ASSESSING PATIENT AND/OR FAMILY READINESS TO DISCUSS PROGNOSIS — Studies of patients with serious illness demonstrate that a majority of adults would want their clinician to discuss prognostic information. In a national survey of 1272 older adults presented with a range of hypothetical scenarios, preference to discuss prognosis with a doctor increased with decreasing life expectancy: 11.4 percent at 20-year life expectancy, 55.8 percent at two-year life expectancy, and 83.5 percent at one-month life expectancy. In a study of 60 White, Chinese, Hispanic, and Black American disabled older adults, 75 percent would want their clinician to talk to them about prognosis if they had less than one year to live; results were similar across ethnic groups [8]. In another study of 214 community-dwelling adults with disability and advanced cancer, chronic obstructive pulmonary disease, or congestive heart failure, over half of subjects wanted to discuss prognosis with their doctor [41]. Variation by age and gender was not found in these studies, though other studies in patients with cancer suggest that older patients and men are more reluctant to discuss prognosis [42,43].

In some cultures, there is a higher prevalence of wanting to avoid prognostic information or to prefer that family be told the information [44-47]. Clinicians should be aware that variation within cultures is likely as great as variation between cultures, however, and avoid stereotyping based on characteristics such as age, sex, or race/ethnicity [48]. (See "Discussing serious news", section on 'Patients’ preferences when receiving serious news'.)

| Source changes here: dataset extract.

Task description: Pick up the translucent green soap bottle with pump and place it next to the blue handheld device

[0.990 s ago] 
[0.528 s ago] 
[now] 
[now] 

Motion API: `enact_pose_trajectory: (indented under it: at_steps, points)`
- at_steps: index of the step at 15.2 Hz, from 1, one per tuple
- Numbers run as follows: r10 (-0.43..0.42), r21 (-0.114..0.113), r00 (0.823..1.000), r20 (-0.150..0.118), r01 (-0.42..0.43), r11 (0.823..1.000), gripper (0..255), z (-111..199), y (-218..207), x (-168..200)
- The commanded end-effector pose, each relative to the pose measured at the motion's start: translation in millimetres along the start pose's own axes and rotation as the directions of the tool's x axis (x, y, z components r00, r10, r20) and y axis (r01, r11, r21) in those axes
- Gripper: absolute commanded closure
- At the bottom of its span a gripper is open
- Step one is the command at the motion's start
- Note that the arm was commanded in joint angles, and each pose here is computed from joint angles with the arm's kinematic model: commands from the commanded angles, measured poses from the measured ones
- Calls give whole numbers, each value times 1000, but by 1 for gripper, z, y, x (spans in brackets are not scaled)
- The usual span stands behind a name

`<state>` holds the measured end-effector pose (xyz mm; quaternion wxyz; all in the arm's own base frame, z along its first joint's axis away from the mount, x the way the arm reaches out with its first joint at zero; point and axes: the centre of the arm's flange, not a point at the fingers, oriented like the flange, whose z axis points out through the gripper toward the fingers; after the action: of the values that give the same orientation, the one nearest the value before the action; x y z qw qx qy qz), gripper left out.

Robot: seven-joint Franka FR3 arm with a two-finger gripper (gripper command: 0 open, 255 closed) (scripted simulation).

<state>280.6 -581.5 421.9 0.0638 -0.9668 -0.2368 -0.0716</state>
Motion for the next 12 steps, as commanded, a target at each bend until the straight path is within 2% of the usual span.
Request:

When a patient’s family expresses a strong preference against sharing prognostic information with the patient, clinicians should first explore the family’s concerns about sharing the information, as family members may have important information. The clinician should explain that the decision about whether to receive prognostic information belongs to the patient. The family should be invited to join the discussion when the clinician asks the patient whether they want this information. The clinician should explain in advance that, if the patient requests prognostic information, it will be shared, and if the patient prefers not to receive the information, the clinician will not provide it. Usually, this approach is acceptable to the family, who then hears directly from the patient about their information preferences, reducing conflict and disagreement.

Patients who prefer that prognosis not be discussed with their health providers cite several reasons for this preference: concern that discussing prognosis is too emotionally difficult, that the information would not be useful, or that they may not believe that doctors can estimate prognosis accurately [8].

Clinicians should offer to discuss prognostic information but respect the preferences of patients who are not willing or prepared to discuss prognosis. For example, clinicians can say:

“In order to make this decision (or ‘to plan for the future’), I think it might be helpful if we talked about how much time you might have left to live. What are your thoughts on discussing this information?”

If the need to discuss prognosis is critical to decision-making, but patients are reluctant to discuss the information, clinicians should obtain an understanding of the reasons for reluctance. Understanding these reasons may provide important clues about how to approach this difficult topic in a way that is acceptable to the patient [49]. For example, clinicians might say:

“Please help me to understand why you would prefer not to discuss this information, so that I have a better sense of how to approach these difficult topics with you in the future.”

In some cases, when the decision is particularly urgent, prognosis might be brought into the conversation hypothetically, to obtain a sense of the patient’s values and goals. For example, the clinician might say:

“If you knew that time was short for you, what would be important to you in making this decision?”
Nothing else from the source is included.